### What needs to be done
A faithful copy of all the records is needed, with the pictures omitted.

Supplied material Block Start

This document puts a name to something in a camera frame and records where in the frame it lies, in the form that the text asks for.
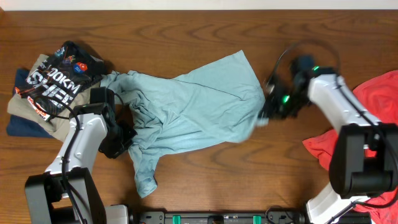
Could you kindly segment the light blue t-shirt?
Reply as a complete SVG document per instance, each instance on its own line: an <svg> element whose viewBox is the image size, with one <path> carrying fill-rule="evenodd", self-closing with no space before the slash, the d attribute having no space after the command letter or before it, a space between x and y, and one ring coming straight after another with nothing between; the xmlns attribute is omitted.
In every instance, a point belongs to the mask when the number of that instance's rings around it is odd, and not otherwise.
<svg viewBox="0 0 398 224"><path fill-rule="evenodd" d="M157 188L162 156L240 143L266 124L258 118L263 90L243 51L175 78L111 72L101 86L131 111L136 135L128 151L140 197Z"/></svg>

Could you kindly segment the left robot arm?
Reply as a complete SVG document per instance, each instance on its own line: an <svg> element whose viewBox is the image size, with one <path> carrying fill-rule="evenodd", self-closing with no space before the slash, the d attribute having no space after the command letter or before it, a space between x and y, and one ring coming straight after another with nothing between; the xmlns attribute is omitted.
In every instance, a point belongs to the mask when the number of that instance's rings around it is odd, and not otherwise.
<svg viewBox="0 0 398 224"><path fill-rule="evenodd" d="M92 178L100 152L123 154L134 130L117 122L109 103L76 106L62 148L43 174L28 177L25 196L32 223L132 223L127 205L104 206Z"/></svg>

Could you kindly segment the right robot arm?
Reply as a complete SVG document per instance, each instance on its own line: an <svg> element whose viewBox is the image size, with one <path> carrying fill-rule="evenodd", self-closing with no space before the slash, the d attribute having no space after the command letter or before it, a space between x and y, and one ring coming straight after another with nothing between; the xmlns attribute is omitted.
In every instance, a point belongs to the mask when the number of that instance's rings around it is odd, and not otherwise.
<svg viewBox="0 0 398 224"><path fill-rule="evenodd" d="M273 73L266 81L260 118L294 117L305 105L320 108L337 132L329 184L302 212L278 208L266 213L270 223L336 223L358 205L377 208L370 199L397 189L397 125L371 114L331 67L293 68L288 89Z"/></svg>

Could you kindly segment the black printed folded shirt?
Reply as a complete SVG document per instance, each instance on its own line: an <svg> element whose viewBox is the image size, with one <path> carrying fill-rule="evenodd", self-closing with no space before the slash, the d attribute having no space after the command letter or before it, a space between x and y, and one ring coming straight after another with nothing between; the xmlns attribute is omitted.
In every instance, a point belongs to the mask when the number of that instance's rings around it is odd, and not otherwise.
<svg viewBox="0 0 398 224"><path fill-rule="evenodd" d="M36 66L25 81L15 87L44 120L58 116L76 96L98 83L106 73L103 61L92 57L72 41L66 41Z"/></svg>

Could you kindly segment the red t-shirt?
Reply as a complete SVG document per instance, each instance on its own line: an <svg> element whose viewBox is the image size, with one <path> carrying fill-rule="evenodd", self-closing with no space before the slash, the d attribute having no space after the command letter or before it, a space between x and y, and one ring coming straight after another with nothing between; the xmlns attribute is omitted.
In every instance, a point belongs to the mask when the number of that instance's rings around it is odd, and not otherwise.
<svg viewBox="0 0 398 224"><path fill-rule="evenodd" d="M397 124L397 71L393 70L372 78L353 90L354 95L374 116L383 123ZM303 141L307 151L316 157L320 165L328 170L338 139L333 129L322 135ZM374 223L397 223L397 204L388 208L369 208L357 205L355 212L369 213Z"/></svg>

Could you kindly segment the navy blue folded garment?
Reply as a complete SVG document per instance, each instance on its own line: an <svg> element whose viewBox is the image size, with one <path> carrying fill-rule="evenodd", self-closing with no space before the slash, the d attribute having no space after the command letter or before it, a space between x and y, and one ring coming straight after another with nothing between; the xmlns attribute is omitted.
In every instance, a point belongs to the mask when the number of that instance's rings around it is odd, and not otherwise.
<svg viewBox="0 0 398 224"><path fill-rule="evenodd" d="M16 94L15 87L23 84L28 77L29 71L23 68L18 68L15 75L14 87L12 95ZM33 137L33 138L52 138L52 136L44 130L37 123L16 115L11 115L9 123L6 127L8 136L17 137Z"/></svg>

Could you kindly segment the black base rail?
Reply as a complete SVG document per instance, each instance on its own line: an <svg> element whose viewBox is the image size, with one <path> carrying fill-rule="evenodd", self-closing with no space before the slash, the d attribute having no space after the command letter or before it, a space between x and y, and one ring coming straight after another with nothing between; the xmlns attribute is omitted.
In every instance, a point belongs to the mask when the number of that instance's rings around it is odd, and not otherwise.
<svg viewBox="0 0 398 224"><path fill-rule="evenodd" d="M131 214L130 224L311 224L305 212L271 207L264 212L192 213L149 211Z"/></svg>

Supplied material Block End

### Output of the task
This document puts a name to something in a camera frame and records where in the frame it lies, in the form that the text asks for.
Could you kindly segment the light blue t-shirt?
Reply as a complete SVG document per instance, each instance on its own line: an <svg> element whose viewBox is the image size, with one <path> carrying fill-rule="evenodd", self-closing with no space before the slash, the d attribute having no space after the command letter or before it, a space between x and y, and one ring coming straight after another with nothing between; the xmlns attribute is omitted.
In every instance, a point belongs to the mask when the number of that instance's rings around it is odd, and not otherwise.
<svg viewBox="0 0 398 224"><path fill-rule="evenodd" d="M157 188L162 156L240 143L266 124L258 118L263 90L243 51L175 78L111 72L101 86L131 111L136 135L128 151L140 197Z"/></svg>

Could you kindly segment the left robot arm?
Reply as a complete SVG document per instance, each instance on its own line: an <svg> element whose viewBox is the image size, with one <path> carrying fill-rule="evenodd", self-closing with no space before the slash, the d attribute having no space after the command letter or before it, a space between x and y, and one ring coming straight after another with nothing between; the xmlns attribute is omitted.
In every instance, a point belongs to the mask when the number of that instance's rings around it is odd, and not otherwise.
<svg viewBox="0 0 398 224"><path fill-rule="evenodd" d="M92 178L100 152L123 154L134 130L117 122L109 103L76 106L62 148L43 174L28 177L25 196L32 223L132 223L127 205L104 206Z"/></svg>

Could you kindly segment the right robot arm?
Reply as a complete SVG document per instance, each instance on its own line: an <svg> element whose viewBox is the image size, with one <path> carrying fill-rule="evenodd", self-closing with no space before the slash, the d attribute having no space after the command letter or before it, a space between x and y, and one ring coming straight after another with nothing between; the xmlns attribute is omitted.
In every instance, a point belongs to the mask when the number of that instance's rings around it is odd, and not otherwise.
<svg viewBox="0 0 398 224"><path fill-rule="evenodd" d="M273 73L266 81L260 118L294 117L305 105L320 108L337 132L329 184L302 212L278 208L266 213L270 223L336 223L358 205L377 208L370 199L397 189L397 125L371 114L331 67L293 68L288 89Z"/></svg>

Could you kindly segment the black printed folded shirt?
Reply as a complete SVG document per instance, each instance on its own line: an <svg> element whose viewBox is the image size, with one <path> carrying fill-rule="evenodd", self-closing with no space before the slash, the d attribute having no space after the command letter or before it, a space between x and y, and one ring coming straight after another with nothing between; the xmlns attribute is omitted.
In every instance, a point belongs to the mask when the number of that instance's rings around it is odd, and not otherwise.
<svg viewBox="0 0 398 224"><path fill-rule="evenodd" d="M36 66L25 81L15 87L44 120L58 116L76 96L98 83L106 73L103 61L92 57L72 41L66 41Z"/></svg>

Could you kindly segment the red t-shirt?
Reply as a complete SVG document per instance, each instance on its own line: an <svg> element whose viewBox is the image size, with one <path> carrying fill-rule="evenodd", self-closing with no space before the slash, the d attribute having no space after the command letter or before it, a space between x and y, and one ring coming straight after another with nothing between; the xmlns attribute is omitted.
In every instance, a point belongs to the mask when the number of that instance's rings around it is odd, and not otherwise.
<svg viewBox="0 0 398 224"><path fill-rule="evenodd" d="M397 124L397 71L393 70L372 78L353 90L354 95L374 116L383 123ZM303 141L307 151L316 157L320 165L328 170L338 139L333 129L322 135ZM374 223L397 223L397 204L388 208L369 208L357 205L355 212L369 213Z"/></svg>

Could you kindly segment the navy blue folded garment?
Reply as a complete SVG document per instance, each instance on its own line: an <svg> element whose viewBox is the image size, with one <path> carrying fill-rule="evenodd", self-closing with no space before the slash, the d attribute having no space after the command letter or before it, a space between x and y, and one ring coming straight after another with nothing between; the xmlns attribute is omitted.
In every instance, a point belongs to the mask when the number of that instance's rings around it is odd, and not otherwise.
<svg viewBox="0 0 398 224"><path fill-rule="evenodd" d="M16 94L15 87L23 84L28 77L29 71L23 68L18 68L15 75L14 87L12 95ZM33 137L33 138L52 138L52 136L44 130L37 123L16 115L11 115L9 123L6 127L8 136L17 137Z"/></svg>

Could you kindly segment the black base rail?
Reply as a complete SVG document per instance, each instance on its own line: an <svg> element whose viewBox is the image size, with one <path> carrying fill-rule="evenodd", self-closing with no space before the slash, the d attribute having no space after the command letter or before it, a space between x and y, and one ring coming straight after another with nothing between; the xmlns attribute is omitted.
In every instance, a point belongs to the mask when the number of that instance's rings around it is odd, and not otherwise.
<svg viewBox="0 0 398 224"><path fill-rule="evenodd" d="M131 214L130 224L311 224L305 212L271 207L264 212L192 213L149 211Z"/></svg>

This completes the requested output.